Statistics show the depletion of elephant populations is indeed serious

What you need to know:

  • In many jurisdictions, the public and the legislature tend to defer to state agencies that are part of implementing or building policy.
  • Their patronising position seems to merely telling the rest to hold it because they are in charge and understand the situation far better than everyone else.
  • The legislature ought to be more critical of the positions taken by state agencies that have an interest in justifying policy positions that go with additional claims on public resources.

It is monotonous repetition, I concede, to state that a good deal of policy discourse in Kenya happens without reckoning with the facts or with misinterpretation as to the meaning of data.

One recent instance occurred a couple of weeks ago. The event was a presentation before a parliamentary committee by a state department, seeking to dissuade legislators from declaring poaching a national disaster in Kenya.

Among many other proclamations, the state agencies and departments presenting the case contended that the elephant population in Kenya was not facing a threat level that justified the extreme measure of declaring poaching a national disaster.

In many jurisdictions, the public and the legislature tend to defer to state agencies that are part of implementing or building policy. This is important, because state agencies are expected to come into a policy review process with clean hands, and with the urge to support their proposals with full disclosure of the information that is relied upon.

In Kenya’s case, one must reconsider this principle with regard to conservation policy, because the case made before Parliament was not presented with data to support that proposal.

The argument made before the Parliamentary Committee was that the Kenya Wildlife Service (KWS) and the state department together did not support the view that Kenya’s elephant population was being depleted at the rate suggested by those support the declaration of a national disaster.

FULL DISCLOSURE

The premise is that that the declaration would signal panic and offer no additional strength to conservation policy in Kenya. It is possible that the Kenya Wildlife Service and the concerned Ministry understand the issue more deeply, and with better insight. They failed, however, to present either to the public or the legislative committee the data supporting their assertion.

Reviewing the latest edition of the Statistical Abstract (2013) shows that the argument used in asserting that depletion is not occurring is incorrect. The estimates of animal populations reveal that the elephant population in Kenya grew from just under 20,000 in 2008 and peaked at 22,500 in 2010 and 2011, before dropping sharply to 18,000 in the year 2012.

What this data shows is consistent with the narrative by conservationists that elephant populations in Kenya had stabilized and were growing at above-replacement rates but collapsed by about 20 per cent in a two-year period.

Even accounting for the drought that massively affected most of the wildlife, that number is still impressive. That rate of depletion would be evidence of a certain crisis unless an explanation about a one-time shock to the population were provided.

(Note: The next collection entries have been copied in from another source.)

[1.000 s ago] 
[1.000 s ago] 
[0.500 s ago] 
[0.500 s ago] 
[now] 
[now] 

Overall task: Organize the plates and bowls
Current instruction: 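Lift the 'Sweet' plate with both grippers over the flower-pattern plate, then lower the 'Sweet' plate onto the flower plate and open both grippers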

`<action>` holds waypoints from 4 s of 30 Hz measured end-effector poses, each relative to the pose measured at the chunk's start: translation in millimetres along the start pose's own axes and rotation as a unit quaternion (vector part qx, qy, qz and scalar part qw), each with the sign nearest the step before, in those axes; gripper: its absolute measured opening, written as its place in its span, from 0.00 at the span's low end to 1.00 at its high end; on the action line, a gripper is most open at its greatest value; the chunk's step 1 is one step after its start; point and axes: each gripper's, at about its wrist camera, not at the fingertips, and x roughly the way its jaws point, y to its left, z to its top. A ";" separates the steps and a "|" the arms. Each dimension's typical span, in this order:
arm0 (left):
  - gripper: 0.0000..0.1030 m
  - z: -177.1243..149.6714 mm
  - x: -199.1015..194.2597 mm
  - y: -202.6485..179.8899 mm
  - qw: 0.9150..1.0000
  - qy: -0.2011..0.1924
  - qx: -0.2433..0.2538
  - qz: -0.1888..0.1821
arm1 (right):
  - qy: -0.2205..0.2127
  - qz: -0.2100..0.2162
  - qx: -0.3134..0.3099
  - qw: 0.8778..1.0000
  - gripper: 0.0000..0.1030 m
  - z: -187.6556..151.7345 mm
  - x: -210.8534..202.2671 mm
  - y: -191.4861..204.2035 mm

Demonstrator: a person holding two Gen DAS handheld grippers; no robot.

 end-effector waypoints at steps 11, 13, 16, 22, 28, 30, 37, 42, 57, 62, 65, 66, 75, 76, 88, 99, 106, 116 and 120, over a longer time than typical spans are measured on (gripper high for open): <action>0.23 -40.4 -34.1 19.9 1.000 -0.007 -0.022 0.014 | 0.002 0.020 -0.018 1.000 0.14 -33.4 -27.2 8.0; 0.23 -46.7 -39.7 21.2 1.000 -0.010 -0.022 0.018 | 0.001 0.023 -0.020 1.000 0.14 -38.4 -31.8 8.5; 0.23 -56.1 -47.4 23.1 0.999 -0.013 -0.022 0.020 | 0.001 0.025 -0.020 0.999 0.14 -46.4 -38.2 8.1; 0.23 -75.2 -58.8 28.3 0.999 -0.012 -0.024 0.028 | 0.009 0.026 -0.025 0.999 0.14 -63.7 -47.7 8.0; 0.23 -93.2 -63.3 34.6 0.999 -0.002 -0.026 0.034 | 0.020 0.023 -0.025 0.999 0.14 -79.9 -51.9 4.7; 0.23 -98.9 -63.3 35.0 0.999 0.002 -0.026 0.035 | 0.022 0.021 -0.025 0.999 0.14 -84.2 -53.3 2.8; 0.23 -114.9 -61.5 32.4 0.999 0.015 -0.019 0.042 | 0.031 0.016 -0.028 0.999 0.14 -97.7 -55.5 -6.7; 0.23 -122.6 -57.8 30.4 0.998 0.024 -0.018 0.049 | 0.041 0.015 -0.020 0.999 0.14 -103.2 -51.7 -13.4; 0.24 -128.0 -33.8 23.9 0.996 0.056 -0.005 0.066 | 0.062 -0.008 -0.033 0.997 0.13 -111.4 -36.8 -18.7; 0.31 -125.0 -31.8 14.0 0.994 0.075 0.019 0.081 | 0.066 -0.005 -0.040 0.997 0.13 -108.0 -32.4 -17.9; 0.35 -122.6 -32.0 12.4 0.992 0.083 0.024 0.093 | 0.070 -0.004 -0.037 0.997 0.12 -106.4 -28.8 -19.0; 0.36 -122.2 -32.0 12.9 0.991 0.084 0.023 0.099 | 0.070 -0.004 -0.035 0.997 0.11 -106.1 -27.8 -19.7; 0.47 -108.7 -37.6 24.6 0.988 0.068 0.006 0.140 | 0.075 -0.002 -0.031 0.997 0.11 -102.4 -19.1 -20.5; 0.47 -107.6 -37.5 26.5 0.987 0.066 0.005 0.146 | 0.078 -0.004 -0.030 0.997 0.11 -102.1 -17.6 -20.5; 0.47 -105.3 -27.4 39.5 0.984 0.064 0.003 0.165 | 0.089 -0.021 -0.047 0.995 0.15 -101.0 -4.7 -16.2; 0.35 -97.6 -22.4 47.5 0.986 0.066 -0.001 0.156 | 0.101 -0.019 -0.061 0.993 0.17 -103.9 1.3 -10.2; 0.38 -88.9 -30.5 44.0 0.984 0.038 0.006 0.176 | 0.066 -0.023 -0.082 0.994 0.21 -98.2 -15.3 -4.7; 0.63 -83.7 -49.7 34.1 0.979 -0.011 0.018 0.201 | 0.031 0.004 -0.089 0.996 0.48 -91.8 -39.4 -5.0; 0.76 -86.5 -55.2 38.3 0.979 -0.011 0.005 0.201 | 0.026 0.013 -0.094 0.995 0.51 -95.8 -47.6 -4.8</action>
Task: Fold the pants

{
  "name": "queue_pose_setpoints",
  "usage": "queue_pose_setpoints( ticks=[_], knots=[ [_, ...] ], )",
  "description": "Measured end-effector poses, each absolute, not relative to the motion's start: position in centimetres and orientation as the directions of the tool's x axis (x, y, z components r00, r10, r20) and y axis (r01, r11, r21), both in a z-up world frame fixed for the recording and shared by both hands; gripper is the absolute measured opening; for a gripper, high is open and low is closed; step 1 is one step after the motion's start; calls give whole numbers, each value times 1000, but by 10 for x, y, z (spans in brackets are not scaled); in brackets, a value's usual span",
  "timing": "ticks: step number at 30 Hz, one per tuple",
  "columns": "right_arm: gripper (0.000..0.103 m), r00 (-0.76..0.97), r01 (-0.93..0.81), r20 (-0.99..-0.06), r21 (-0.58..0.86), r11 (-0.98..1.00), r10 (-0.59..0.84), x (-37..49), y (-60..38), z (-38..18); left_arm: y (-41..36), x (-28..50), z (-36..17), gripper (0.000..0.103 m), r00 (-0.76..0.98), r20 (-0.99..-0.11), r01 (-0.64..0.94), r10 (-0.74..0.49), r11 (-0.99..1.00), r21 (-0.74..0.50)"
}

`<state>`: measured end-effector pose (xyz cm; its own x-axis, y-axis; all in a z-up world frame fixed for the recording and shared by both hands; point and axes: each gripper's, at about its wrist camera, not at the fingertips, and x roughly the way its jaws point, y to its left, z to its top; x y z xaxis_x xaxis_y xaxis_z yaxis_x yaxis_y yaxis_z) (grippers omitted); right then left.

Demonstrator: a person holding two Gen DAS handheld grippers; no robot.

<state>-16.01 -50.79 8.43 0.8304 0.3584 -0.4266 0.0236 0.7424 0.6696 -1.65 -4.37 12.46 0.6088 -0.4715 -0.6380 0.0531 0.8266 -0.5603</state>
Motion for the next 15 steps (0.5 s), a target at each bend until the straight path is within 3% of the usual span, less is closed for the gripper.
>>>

This state of affairs reflects two important factors that affect policy formulation in Kenya. The first is that while the Kenya Wildlife Service (KWS) on one side and the Ministry are confident that the level of elephant poaching does not yet endanger the entire population, they have not disclosed the full facts on the state of the population to justify their contention.

ADDITIONAL PUBLIC RESOURCES

Instead, their patronising position seems to merely tell the rest to hold it because they are in charge and understand the situation far better than everyone else. This is a classic case of the policy formulation by stealth and obfuscation. Parliament is being urged to support a position without full information at the disposal of state agencies being provided.

The second point is that the legislature in Kenya is increasingly confronted with demands to insert its influence in supporting symbolic gestures that hardly mean anything for the policy issue at hand.

Despite maintaining a position that directly contradicts the data available to the public, KWS and the Ministry are correct that declaring the falling elephant population a national disaster by itself does nothing to affect conservation. In essence, unless a new active policy measure is taken, signing on paper that this is a national disaster does not save any elephant or allow for the recovery of any ivory.  

The legislature ought to be more critical of the positions taken by state agencies that have an interest in justifying policy positions that go with additional claims on public resources.

In addition, as Parliament adjusts to the new environment that requires receiving public representations, it must be wary of being asked to use parliamentary authority to make symbolic statements because symbolism is not policy.